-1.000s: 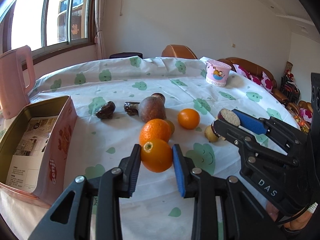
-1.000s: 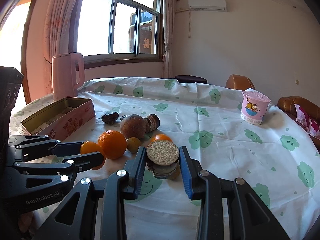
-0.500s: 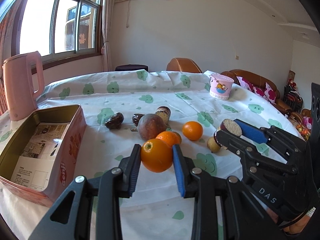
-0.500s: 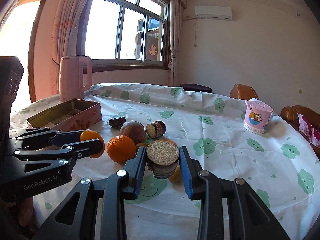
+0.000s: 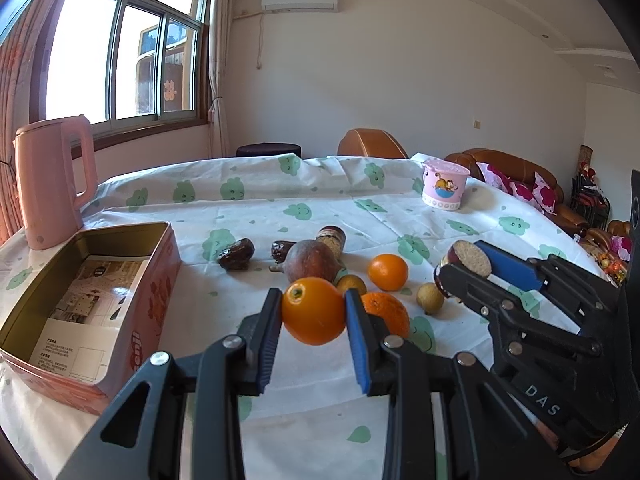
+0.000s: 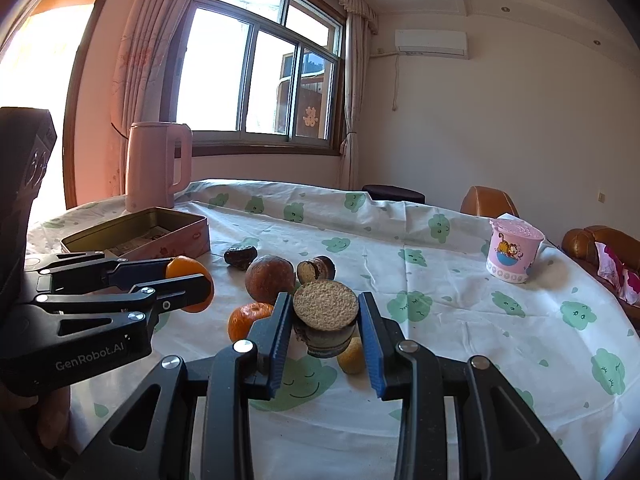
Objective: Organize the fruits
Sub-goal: 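Carry the orange in the left tool and biscuit in the right tool over the tin box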
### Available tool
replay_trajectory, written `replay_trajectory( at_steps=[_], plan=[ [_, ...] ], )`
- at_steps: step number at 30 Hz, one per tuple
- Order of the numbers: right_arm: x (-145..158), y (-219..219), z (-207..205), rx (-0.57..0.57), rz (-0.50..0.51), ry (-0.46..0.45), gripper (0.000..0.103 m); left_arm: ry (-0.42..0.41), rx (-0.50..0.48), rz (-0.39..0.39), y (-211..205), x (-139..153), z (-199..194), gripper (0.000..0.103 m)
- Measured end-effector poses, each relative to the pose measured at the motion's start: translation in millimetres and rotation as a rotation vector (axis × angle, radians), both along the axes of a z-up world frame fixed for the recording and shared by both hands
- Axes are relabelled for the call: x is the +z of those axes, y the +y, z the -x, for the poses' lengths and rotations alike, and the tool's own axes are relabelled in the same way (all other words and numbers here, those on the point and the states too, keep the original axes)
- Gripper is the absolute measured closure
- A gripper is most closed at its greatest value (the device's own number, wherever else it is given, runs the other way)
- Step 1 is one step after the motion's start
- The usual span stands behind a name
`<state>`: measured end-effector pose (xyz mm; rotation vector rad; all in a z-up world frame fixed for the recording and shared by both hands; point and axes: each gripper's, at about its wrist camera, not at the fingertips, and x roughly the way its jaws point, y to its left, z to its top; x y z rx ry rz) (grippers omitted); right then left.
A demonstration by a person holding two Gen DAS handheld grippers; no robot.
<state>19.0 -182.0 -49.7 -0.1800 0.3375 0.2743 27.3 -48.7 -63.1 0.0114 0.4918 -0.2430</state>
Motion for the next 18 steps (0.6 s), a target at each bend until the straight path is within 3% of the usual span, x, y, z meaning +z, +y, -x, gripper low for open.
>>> replay_trajectory(
  at_steps=[18],
  plan=[
    [0,0,10,0.014,-0.006,-0.048,0.068,-0.091,0.022,-0.033,-4,3,12,0.070]
  ],
)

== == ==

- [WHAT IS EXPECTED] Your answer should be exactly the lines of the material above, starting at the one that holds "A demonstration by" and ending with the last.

- [WRITTEN REPLY]
A demonstration by a person holding two Gen DAS handheld grippers; no robot.
<state>19.0 -182.0 -49.7 -0.1800 0.3375 0.2743 27.3 -48.7 -63.1 0.0114 0.4918 -0.2430</state>
Motion for the next 18 steps (0.6 s), a target at each bend until the straight path is within 3% of the usual span, x, y, z meaning +z, +y, -x, gripper low for open.
>>> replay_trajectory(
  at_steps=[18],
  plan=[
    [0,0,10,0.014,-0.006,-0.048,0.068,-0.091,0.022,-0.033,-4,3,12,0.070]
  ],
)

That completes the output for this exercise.